2 Emphasis added, and so throughout.
3 Note it never mandates that the vernacular must be used, but rather that it may be used.
4 This language does not envision a complete elimination of Latin usage at Mass.
5 Who should take these steps? Clearly bishops, and those who act for them, pastors. What steps? Not specified, but some steps are envisioned.
6 The faithful also—i.e., not just priests, not just choirs.
7 "Parts of the Ordinary" refers to prayers said every week.
8 Gregorian chant, by definition, is in Latin.

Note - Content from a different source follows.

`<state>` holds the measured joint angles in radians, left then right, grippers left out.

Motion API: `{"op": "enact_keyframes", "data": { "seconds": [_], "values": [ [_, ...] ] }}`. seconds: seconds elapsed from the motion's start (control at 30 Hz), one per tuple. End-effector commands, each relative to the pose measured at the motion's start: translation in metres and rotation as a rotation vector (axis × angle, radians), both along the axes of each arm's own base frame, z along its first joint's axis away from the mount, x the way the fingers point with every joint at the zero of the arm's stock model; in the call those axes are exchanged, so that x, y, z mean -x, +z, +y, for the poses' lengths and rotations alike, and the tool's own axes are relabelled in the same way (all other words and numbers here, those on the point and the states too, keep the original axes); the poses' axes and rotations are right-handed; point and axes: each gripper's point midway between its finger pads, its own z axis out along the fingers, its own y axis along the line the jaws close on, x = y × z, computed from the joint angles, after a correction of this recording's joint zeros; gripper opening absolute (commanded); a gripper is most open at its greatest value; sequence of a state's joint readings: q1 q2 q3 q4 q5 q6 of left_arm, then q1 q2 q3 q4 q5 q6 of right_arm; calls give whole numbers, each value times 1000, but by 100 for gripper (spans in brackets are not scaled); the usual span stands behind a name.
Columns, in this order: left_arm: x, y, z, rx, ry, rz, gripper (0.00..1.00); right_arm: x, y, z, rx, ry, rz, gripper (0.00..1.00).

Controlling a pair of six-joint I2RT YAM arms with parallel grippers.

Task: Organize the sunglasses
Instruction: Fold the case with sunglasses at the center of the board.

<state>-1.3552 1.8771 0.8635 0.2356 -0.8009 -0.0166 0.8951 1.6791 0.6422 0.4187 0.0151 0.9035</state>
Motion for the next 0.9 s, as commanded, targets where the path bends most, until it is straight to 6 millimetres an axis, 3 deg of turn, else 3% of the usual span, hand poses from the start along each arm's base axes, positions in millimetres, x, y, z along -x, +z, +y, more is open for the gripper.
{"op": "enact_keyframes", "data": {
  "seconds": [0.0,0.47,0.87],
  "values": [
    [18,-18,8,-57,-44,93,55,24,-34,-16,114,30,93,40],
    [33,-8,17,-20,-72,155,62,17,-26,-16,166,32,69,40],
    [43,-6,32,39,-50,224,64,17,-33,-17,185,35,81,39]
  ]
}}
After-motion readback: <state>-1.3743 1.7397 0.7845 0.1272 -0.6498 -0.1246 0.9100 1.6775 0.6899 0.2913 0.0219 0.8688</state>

9 This makes clear the music needn’t be all Gregorian chant, only that it have "pride of place."
10 Although what follows was issued by the Congregation, it clearly represents the pope’s own desires.
11 Note the wording: the pope intends a "minimum" understanding and usage of Latin, Gregorian chant.
12 Note: this is for congregations, not just the priest, or for choirs.
13 I.e., this is linked to what Vatican II said about Gregorian chant, and tells us the pope’s understanding of its meaning.
14 I.e., the art of celebrating the liturgy.
15 Note how this echoes what Pope Paul VI said in Jubilate Deo, quoted above.
16 The pope is referring to the Synod of bishops, held October, 2005; his request to use Gregorian chant reflects their recommendation as well.
17 The first part of this paragraph (not quoted) refers primarily to international celebrations of the Mass, at which the pope requests and encourages the use of Latin; this part goes further, and speaks to more ordinary settings. I.e., the use of Latin and chant are not only for international gatherings, but as Paul VI made clear, parish settings.